Monday, September 23, 2013

Hints for protection against all types of flu - The País.com (Spain)

H1N1 pandemic that rocked health systems in the summer and fall of 2009 has left aside skepticism and doubt, an interesting lesson. Offered a chance to experiment and measure the immune response in healthy people without having them artificially to expose the virus, and to determine factors influencing the severity of infection acquired. That’s what they did researchers from Imperial College London with a group of 342 individuals, and its conclusion, which were published in Nature Medicine , is that the disease was milder the greater was their concentration a type of white blood cells, CD-8. The conclusion, according to Ajit Lalvani, principal investigator of the work is that preventive treatment that would stimulate the production of CD-8 could be a general vaccination, which depend on the type of flu virus circulate each winter. Or, in other words, that there could be the key to universal immunization not be changed every year depending on waterborne pathogens.

the study was based on a group of healthy volunteers and measured their behavior during two waves of H1N1 in the UK. In the end, two thirds passed the disease with different levels of severity.

Raul Ortiz, spokesman for the Spanish Society of Infectious Diseases and Microbiology (SEIMC) values, above all, the job objective. “Current vaccines are for one year. This article is in line of those seeking protection for life or, at least, for a number of years. ” This would save on vaccination, and would not need to inject the entire population at risk each year, as happens now in the Northern Hemisphere.

The idea is to avoid having to be immunized each year

However, Ortiz believes that the work has some biases that make it very preliminary. For starters, the volunteers were mostly students and researchers of the center, and therefore young. Their average age was 28 years. “And the flu does not behave the same in the elderly,” he says.

addition, the experiment is equivalent to live virus inoculate volunteers. “This has already been tried, but with attenuated virus. In this case we used wild virus, which was obtained by an infection, not a vaccine, “he says. This may alter the results of the work, he adds.

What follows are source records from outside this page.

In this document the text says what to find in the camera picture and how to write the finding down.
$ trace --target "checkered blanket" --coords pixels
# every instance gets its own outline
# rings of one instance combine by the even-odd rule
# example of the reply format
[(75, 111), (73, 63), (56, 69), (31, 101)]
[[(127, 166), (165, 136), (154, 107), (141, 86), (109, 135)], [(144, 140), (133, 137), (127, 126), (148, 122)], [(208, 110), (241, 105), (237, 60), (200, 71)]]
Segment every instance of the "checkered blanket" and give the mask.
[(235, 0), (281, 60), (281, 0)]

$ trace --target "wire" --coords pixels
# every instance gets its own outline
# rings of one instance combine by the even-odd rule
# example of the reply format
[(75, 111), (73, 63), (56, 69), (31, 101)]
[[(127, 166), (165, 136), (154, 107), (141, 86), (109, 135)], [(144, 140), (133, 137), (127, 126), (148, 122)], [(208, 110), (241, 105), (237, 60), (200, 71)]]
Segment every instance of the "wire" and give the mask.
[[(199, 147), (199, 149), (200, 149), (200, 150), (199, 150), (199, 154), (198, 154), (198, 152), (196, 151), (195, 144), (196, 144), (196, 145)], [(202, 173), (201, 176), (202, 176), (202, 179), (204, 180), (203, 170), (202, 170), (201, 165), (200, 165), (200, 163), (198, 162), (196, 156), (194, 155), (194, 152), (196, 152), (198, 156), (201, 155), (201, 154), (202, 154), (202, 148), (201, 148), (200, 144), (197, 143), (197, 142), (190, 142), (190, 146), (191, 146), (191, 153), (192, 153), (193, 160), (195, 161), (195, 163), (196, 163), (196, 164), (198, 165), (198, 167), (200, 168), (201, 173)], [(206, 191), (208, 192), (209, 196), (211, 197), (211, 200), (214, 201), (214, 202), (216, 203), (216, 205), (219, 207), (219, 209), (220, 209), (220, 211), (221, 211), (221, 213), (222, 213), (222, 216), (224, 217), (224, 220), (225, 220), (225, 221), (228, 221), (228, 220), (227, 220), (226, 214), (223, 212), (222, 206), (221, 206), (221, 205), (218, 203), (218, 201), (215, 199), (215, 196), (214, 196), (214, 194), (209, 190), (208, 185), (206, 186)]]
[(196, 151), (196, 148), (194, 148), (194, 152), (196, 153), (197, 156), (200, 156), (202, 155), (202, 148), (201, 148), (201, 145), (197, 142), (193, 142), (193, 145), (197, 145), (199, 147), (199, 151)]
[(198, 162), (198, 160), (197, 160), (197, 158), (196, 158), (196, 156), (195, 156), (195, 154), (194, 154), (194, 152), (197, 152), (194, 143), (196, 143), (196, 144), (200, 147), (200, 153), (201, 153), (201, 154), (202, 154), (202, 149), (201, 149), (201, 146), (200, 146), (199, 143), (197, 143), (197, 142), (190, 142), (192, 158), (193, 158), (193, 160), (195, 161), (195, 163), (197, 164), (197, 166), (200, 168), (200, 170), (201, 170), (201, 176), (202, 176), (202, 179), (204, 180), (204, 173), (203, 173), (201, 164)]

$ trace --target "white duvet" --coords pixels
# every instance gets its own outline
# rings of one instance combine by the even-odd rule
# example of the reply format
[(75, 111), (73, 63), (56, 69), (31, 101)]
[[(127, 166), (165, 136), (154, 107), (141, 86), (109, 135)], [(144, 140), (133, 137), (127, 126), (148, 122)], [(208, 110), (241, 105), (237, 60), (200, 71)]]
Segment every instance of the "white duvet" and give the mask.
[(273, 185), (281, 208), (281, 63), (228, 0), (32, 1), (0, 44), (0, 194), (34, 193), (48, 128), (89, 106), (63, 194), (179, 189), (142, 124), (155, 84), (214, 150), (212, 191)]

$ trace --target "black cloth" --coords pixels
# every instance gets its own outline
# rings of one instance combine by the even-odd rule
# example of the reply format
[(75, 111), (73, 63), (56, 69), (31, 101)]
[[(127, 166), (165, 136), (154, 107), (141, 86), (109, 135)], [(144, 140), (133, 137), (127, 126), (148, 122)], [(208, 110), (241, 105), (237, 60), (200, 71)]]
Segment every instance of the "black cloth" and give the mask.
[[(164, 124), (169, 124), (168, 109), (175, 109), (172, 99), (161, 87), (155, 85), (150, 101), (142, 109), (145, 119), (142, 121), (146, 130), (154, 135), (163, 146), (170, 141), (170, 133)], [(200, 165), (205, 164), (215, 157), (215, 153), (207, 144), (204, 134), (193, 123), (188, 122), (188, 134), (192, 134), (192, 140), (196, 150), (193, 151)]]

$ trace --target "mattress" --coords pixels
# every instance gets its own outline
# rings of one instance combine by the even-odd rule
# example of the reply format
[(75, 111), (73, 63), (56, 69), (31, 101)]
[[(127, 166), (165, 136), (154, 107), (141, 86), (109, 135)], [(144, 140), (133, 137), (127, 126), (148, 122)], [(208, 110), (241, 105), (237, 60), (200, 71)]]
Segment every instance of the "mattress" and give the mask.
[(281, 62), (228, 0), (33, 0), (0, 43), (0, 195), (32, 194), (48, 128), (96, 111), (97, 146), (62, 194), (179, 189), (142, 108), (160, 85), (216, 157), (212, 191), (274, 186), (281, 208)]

In any case, the results point to one of the most promising lines in trials to get a universal influenza vaccine: no set in response to the surface proteins (the H and N is used to characterize each virus), but the internal, “that change less,” explains Ortiz.

Until that happens, this year’s vaccine will have components from several virus (AH1N1, AH3N2 and the one or two B, Massachusetts and, if possible, also Brisbane). The idea is to fight infection, according to the World Health Organization, because every winter between three and five million cases severe illness and between 200,000 and 500,000 deaths.